> [Task brief]
Filter the data for lines with the word "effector", then copy every line so identified.

> [Source data]

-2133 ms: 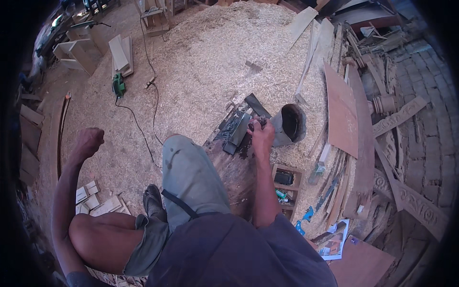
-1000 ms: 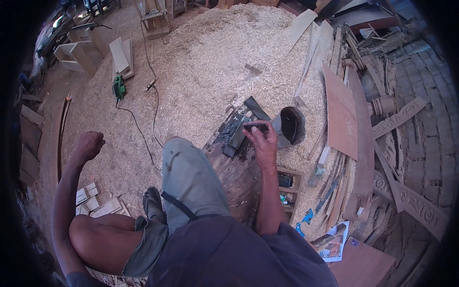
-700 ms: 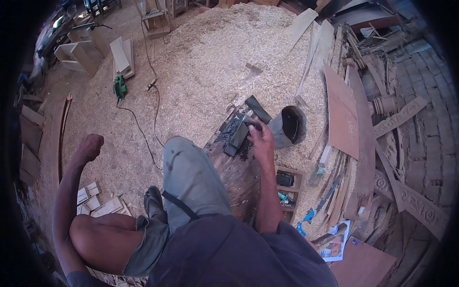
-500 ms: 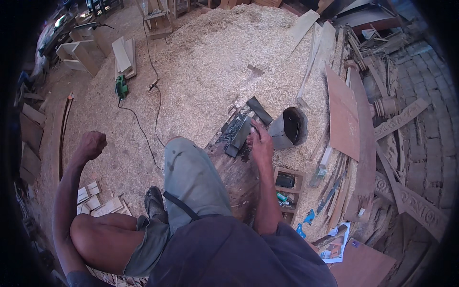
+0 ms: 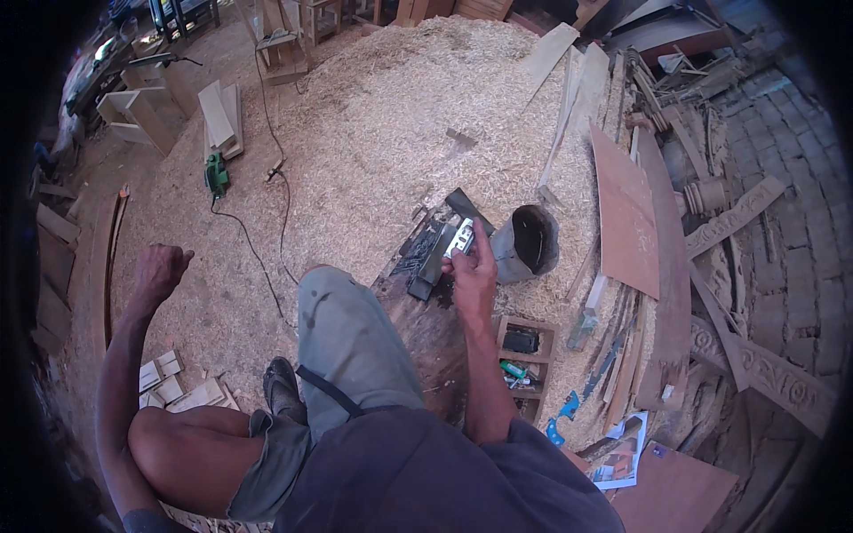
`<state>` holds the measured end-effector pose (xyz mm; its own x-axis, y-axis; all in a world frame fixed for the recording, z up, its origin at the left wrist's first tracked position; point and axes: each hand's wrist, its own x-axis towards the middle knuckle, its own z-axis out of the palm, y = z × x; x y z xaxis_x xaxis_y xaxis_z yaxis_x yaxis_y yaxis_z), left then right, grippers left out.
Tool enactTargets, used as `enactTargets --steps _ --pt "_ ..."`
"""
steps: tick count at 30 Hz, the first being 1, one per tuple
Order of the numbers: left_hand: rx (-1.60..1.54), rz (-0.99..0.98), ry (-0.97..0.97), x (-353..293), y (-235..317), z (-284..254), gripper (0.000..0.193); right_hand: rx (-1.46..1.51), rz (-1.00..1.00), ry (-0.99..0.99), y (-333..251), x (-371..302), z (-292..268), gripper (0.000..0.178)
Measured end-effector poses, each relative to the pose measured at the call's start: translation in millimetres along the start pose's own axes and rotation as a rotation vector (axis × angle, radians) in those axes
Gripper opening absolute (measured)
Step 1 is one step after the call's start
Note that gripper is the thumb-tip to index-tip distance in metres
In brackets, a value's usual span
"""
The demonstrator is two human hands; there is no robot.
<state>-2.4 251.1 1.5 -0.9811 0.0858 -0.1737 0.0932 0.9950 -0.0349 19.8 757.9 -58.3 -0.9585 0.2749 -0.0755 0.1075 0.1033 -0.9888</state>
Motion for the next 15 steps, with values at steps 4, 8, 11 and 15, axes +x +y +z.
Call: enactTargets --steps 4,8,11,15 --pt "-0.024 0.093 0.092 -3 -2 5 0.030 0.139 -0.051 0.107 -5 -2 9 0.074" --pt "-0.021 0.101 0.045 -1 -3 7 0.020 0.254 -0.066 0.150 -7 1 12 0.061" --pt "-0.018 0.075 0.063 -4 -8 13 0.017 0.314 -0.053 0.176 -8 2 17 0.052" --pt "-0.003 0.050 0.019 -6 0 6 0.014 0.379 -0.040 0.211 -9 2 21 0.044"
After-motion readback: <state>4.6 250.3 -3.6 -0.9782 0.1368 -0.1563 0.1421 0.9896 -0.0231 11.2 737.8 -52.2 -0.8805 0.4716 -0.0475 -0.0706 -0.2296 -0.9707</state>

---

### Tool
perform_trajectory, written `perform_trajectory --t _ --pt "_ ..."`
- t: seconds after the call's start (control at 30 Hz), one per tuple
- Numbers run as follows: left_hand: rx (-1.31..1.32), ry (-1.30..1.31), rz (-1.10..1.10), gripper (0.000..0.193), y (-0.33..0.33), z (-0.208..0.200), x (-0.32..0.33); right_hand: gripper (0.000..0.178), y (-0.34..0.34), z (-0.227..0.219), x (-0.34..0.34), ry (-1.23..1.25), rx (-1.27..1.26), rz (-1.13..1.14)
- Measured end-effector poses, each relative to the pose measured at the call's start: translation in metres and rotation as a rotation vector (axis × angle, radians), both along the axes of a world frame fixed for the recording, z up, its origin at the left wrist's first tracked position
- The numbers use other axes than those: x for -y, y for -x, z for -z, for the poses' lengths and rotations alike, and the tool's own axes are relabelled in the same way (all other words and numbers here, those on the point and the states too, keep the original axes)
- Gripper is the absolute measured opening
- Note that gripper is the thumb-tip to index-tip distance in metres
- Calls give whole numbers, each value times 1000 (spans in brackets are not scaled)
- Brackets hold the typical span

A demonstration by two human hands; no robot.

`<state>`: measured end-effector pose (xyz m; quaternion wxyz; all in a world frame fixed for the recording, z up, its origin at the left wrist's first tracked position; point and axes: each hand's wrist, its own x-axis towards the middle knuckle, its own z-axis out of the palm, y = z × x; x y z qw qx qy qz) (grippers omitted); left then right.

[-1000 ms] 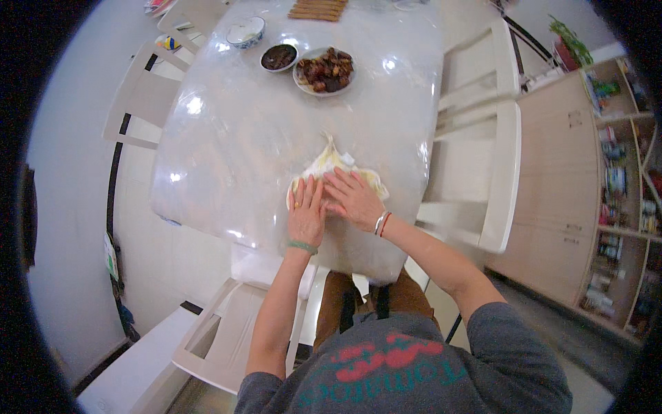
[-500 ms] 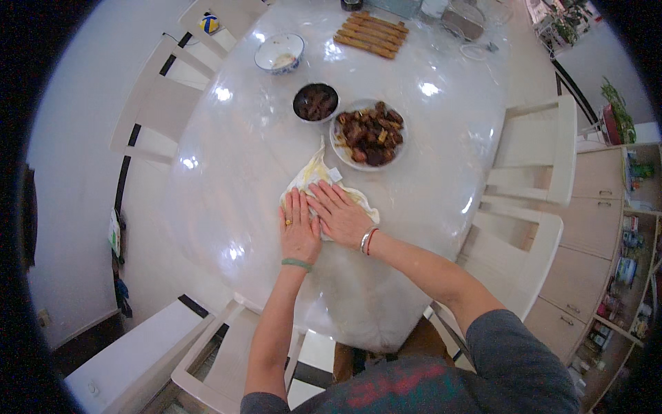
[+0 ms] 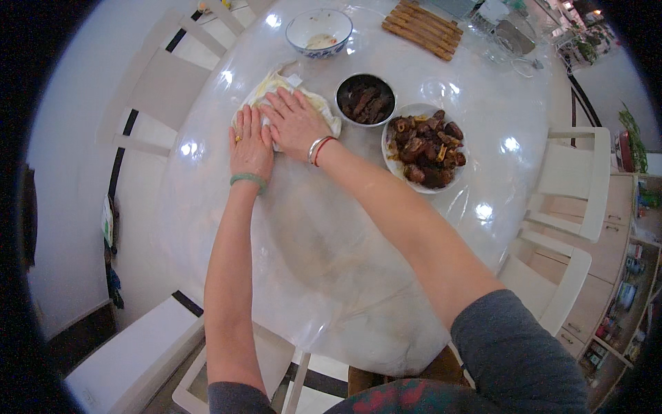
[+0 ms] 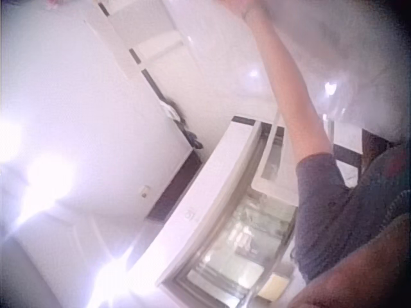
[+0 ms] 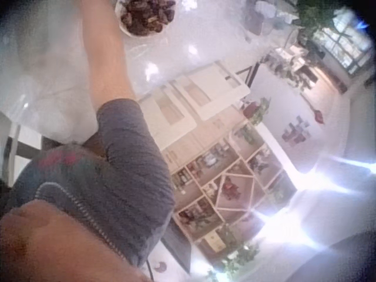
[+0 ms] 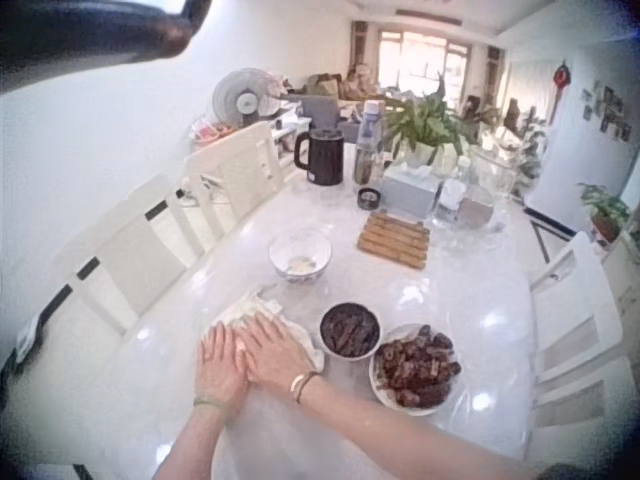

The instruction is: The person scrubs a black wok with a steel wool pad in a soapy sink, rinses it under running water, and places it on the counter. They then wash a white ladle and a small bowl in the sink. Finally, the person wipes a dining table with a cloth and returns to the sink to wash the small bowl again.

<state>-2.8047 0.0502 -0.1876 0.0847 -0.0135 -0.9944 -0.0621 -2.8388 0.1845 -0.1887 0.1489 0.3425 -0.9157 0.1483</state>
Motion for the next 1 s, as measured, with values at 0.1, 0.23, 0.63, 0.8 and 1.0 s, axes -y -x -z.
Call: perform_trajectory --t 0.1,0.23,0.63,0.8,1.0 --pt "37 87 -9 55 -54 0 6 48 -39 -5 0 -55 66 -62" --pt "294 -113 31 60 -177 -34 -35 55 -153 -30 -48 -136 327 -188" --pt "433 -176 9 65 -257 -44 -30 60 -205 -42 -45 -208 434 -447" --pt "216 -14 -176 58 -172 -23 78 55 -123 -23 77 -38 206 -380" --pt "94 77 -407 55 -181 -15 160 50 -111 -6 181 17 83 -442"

> [Task solution]
`<state>` holds the measured end-effector pose (xyz mm; its own x-axis, y-axis; all in a world frame fixed for the recording, z up, its origin at the left wrist's first tracked position; point and axes: each hand's wrist, its own x-axis towards the middle knuckle, its own z-axis out of the palm, y = z × x; x y z xaxis_x xaxis_y xaxis_z yaxis_x yaxis_y yaxis_z), left then right, grippers left out.
Measured end-effector poses, each relative to the pose measured at the call's start: translation in millimetres along the start pose's own axes and rotation as a rotation vector (axis × angle, radians) in those axes
- Measured end-effector poses, each relative to the pose measured at the call's start: translation in metres and rotation as a rotation vector (axis × angle, radians), both along the axes of a world frame fixed for the recording, z up, its origin at the left wrist's first tracked position
`<state>`: measured end-effector pose (xyz m; quaternion wxyz; all in a world frame fixed for the recording, z up, its origin at the left wrist's first tracked position; point and axes: each hand's wrist, its own x-axis towards the middle knuckle, its own z-axis out of the palm, y = z × x; x y z qw qx qy qz) (grippers omitted); left then right.

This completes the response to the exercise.